Fall 2010 Course Listings

American Studies requirements may be fulfilled by a variety of courses offered by both the American Studies Program and other interdisciplinary studies. Below is a list of courses offered this semester that meet the American Studies requirements.

For more information on Degree Requirements and Interdisciplinary Clusters lfor the American Studies Program, please see American Studies Program Main section.

For classroom assignments, please visit the Student Services website at http://uss.tufts.edu/stuServ.


Fall 2010 Courses

AMER 0012-01

Race In America

AMER 0083-01

Freshman Seminar: On the Road in America

AMER 0088-01

America & the National Pastime

AMER 0099-01

Internship In American Studies

AMER 0131-01

Active Citizenship-Please note: This course has been canceled

AMER 0141-01

Innovative Social Enterprises

AMER 0180-01

Seminar: Black Feminist Theories

AMER 0183-01 Seminar: Urban Borderlands

AMER 0185-01

Seminar: Native American Issues: Politics of Representation

AMER 0186-01 Critical Race Theory Seminar: Issues in Urban Education
AMER 0188-01 Seminar:Slavery's Optic Glass

AMER 0193-01

Independent Study

AMER 0194-01

Special Topics: Contemporary Religion in America

AMER 0194-04 Special Topics: Writing in the Beat Generation

AMER 0198-01

Senior Special Project

AMER 0199-01

Senior Honors Thesis

 
 

Fall 2010 Course Descriptions

AMER 0012-01 Race In America

Pre-reqs: none (High Demand-Please email instructor to register)

Block: Wed, 4:30-7:15PM

Instructor: Jean Wu

In 1903, the famous African American scholar and activist W.E.B. DuBois said, "The problem of the 20th century is the problem of the color line." Many people today believe that race will continue to be "the" issue of the 21st century. In this course, we will examine the meanings of race in modern America, analyze the root causes and consequences of racist ideologies, and discuss current and future activist approaches to the issues raised by racist theories and practices. Our study will be multicultural in focus, with attention being given to Asian American, Native American, African American, European American, and Latino/a perspectives. Questions we will ask will include: How is race defined in the USA? Who defines it? How is it experienced? Who experiences it? What is its role in our lives as individuals, members of groups and of society at large? The course will be interdisciplinary, emphasizing in particular social science and arts/humanities approaches; and active student participation will be an important component.

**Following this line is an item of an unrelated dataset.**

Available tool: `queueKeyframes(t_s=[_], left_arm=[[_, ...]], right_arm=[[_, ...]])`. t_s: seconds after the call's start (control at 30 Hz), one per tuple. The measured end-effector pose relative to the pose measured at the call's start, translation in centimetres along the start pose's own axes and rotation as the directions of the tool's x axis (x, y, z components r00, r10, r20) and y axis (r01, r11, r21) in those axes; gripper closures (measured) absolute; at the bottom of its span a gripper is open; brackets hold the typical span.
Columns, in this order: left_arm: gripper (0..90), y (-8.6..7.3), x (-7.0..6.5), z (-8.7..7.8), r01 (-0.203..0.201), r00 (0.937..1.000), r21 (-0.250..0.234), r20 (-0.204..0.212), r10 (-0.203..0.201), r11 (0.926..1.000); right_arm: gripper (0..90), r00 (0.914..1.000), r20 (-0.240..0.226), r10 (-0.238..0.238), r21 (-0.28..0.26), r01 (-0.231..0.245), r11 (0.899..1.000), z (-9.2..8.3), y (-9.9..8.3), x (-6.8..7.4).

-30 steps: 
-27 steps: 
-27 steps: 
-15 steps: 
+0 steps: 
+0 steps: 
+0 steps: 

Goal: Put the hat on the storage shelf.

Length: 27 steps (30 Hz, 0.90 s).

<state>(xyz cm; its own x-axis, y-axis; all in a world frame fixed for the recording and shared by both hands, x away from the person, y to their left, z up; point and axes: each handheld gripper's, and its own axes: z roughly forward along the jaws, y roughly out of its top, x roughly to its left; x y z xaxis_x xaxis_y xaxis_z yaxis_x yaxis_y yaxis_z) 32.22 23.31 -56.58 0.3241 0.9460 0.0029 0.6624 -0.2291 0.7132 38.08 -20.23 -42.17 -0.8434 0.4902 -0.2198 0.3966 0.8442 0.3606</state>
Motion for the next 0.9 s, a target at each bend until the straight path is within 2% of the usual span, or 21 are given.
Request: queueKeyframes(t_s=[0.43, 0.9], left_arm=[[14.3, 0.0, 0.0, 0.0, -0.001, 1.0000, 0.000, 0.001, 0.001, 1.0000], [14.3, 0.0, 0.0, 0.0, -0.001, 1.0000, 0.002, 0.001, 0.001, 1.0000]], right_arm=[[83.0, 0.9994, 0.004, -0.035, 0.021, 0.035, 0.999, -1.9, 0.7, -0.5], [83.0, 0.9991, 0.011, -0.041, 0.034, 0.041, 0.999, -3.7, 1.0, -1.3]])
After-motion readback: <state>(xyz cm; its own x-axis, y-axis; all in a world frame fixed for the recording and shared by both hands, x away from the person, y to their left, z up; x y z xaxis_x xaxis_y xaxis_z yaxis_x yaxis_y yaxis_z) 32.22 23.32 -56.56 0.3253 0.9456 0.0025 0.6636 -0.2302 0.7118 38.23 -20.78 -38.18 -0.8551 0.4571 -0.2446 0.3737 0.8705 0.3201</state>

AMER 0083-01 Freshman Seminar: On the Road in America

Co-listed as WS 196-02

Pre-reqs: placed out of ENG1, ENG2 if possible

Block: L+ TR 4:30-5:45

Instructor: Ronna Johnson

This multi-disciplinary and interdisciplinary course studies the 20th-century United States through two of its most compelling narrative forms: the road tale and the buddy tale. We will consider this most popular form of epic movement across multiple forms and significations, including: citizenship, and disenfranchisement; political entitlement and oppression; "discovery" and self-discovery; emancipation and enslavement; captivity and assimilation; resistance and resignation; self-improvement and the pursuit of the American Dream. Throughout the course we will focus on the similarities and differences between male and female road travel and "buddy" adventures.

ON THE ROAD IN AMERICA will include such films and texts as: The Searchers (1957); Easy Rider (1969); Thelma and Louise (1991); Smoke Signals (1999); and the Living End (1993); Jack Kerouac, On the Road (1957); Hunter S. Thompson, Fear and Loathing in Las Vegas (1971); Louise Erdrich, Love Medicine (1984); Chuang Hua, Crossings (1968); Ishmael Reed, Flight to Canada (1976); and Edwidge Danticat, Breath Eyes Memory (1994).

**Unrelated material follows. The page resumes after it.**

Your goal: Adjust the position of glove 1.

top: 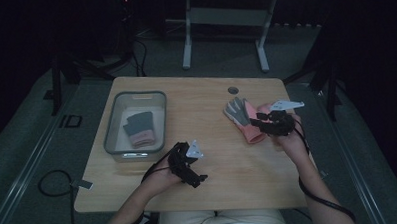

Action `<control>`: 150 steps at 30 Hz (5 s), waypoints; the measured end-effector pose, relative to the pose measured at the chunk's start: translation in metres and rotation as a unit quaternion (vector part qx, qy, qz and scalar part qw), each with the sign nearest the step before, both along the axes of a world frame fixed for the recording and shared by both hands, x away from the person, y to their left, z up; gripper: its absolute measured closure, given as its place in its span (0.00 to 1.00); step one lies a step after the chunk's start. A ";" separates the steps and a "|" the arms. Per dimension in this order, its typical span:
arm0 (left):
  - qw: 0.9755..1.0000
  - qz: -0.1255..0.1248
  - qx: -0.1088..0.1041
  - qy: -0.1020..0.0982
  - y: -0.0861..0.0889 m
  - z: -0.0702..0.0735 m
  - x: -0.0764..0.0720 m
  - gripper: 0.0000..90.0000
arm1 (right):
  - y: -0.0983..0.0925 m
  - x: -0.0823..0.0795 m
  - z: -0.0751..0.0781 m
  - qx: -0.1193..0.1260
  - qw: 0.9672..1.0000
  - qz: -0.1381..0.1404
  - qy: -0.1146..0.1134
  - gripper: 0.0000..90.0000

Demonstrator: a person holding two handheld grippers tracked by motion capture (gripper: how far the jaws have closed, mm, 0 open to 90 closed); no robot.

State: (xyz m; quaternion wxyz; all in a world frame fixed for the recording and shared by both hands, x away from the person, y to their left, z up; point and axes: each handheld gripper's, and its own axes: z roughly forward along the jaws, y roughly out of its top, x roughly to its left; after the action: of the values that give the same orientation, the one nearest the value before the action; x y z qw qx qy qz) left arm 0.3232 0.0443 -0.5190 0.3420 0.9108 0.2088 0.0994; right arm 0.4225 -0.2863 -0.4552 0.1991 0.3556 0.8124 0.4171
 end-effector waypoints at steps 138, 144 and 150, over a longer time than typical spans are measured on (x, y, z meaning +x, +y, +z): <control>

AMER 0083-01/WS 0196 is a cross-listed course and will count as an elective course in either American Studies or Women's Studies. This course offers an introduction to studies in both of these programs.

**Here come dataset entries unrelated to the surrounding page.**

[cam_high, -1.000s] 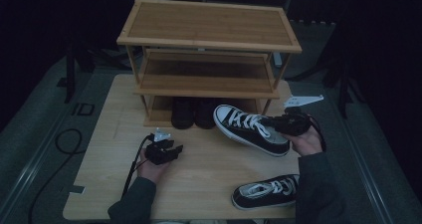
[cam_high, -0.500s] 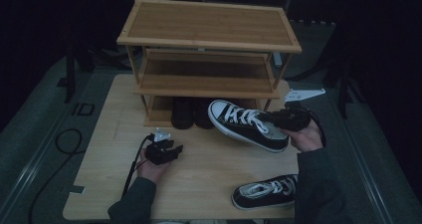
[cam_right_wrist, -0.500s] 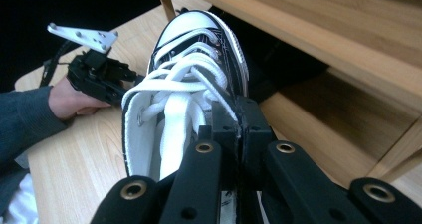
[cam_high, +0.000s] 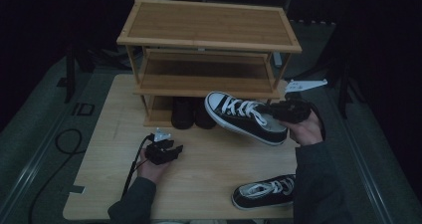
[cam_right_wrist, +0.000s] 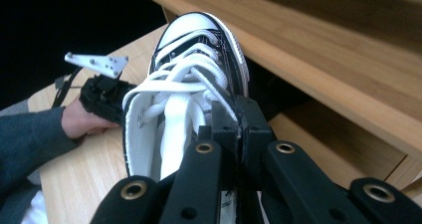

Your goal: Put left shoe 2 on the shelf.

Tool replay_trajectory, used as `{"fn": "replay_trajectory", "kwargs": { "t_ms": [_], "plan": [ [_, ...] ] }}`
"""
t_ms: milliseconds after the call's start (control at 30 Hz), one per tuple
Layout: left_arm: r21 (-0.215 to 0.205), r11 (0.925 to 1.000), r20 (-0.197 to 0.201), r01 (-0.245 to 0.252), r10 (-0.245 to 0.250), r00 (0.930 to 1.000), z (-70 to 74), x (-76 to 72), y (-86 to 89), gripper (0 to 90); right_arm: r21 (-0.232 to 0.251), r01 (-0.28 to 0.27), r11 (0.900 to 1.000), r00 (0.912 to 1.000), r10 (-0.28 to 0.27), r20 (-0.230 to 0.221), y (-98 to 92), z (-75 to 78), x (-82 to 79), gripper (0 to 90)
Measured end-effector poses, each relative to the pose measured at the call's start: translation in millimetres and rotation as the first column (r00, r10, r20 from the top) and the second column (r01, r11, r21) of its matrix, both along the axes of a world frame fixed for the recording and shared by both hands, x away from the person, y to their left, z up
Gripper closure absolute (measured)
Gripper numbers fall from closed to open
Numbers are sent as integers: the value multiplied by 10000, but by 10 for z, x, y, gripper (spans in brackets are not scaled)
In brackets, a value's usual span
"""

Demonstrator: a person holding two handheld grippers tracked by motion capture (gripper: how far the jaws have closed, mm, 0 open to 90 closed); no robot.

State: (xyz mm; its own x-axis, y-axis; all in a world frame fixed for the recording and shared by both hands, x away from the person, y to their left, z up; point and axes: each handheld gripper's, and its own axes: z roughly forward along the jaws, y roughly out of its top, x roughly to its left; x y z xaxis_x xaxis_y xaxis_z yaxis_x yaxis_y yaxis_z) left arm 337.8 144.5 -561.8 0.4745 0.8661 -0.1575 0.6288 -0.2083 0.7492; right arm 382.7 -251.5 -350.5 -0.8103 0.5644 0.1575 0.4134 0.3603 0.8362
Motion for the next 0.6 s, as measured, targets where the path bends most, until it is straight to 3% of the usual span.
{"fn": "replay_trajectory", "kwargs": {
  "t_ms": [333, 600],
  "plan": [
    [17, 10000, -9, 13, -13, 10000, 1, 0, 2, 534, 205, 546, 9983, 9984, -548, 114, 37, 146, 131, 883],
    [14, 10000, -11, 16, -16, 10000, 1, 0, 2, 533, 34, 979, 9952, 9949, -980, 256, 139, 204, 266, 882]
  ]
}}
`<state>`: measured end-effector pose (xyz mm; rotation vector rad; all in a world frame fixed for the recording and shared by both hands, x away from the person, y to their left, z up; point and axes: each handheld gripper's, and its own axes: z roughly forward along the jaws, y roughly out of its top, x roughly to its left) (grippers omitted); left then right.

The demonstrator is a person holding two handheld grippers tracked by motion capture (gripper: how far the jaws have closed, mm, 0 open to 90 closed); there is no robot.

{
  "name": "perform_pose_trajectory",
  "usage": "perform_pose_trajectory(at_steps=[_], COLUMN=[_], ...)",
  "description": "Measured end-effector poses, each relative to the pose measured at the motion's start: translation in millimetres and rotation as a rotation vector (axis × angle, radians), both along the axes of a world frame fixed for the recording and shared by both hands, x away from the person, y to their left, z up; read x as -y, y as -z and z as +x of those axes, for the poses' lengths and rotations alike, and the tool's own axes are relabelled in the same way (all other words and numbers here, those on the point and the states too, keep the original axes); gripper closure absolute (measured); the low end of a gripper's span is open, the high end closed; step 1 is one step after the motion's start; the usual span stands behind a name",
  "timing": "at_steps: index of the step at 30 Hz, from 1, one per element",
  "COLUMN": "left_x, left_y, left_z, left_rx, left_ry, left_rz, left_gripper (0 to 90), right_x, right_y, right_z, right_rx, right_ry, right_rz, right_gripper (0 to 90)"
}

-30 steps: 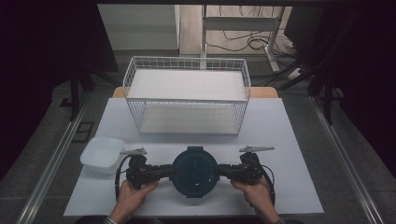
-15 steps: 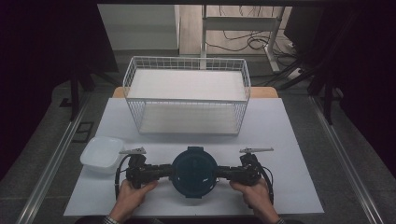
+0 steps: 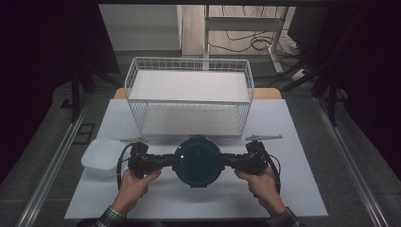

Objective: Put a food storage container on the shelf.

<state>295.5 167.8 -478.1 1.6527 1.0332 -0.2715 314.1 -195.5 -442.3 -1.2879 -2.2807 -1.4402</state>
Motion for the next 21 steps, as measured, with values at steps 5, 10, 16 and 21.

AMER 0088-01 America & the National Pastime

Co-listed as Hist 122 (High Demand)

Pre-reqs: none

Block: 6+, Tu 1:20-4:20 PM

Instructor: Sol Gittleman

From the end of the American Civil War to the present, the emergence of baseball in the US reflected the evolution of urbanization, immigration, race, the labor movement, entrepreneurial capitalism, crime, and legal precedents that reached the Supreme Court. Baseball has been a mirror of the times; that reflection continued through the 2oth century in the Progressive Age, World War I, the Roaring Twenties, the Depression, World War II, the coming of Jackie Robinson and Roberto Clemente, the shifting and expansion of franchises. In 1953, exactly fifty years after the formation of Organized Baseball into two leagues with eight teams in each, the geographic and demographic revolution began that took major league baseball from coast to coast. Eventually, this led to the elimination of the Reserve Clause, the beginning of free agency, and the thirty professional teams today that represent "The National Pastime." We will examine baseball both inside and outside the lines: how it was played, who played it, and the place of this children's game in the American psyche. Finally, we will also survey the 160-year history of the US as the background for the forces that created this quintessential American game.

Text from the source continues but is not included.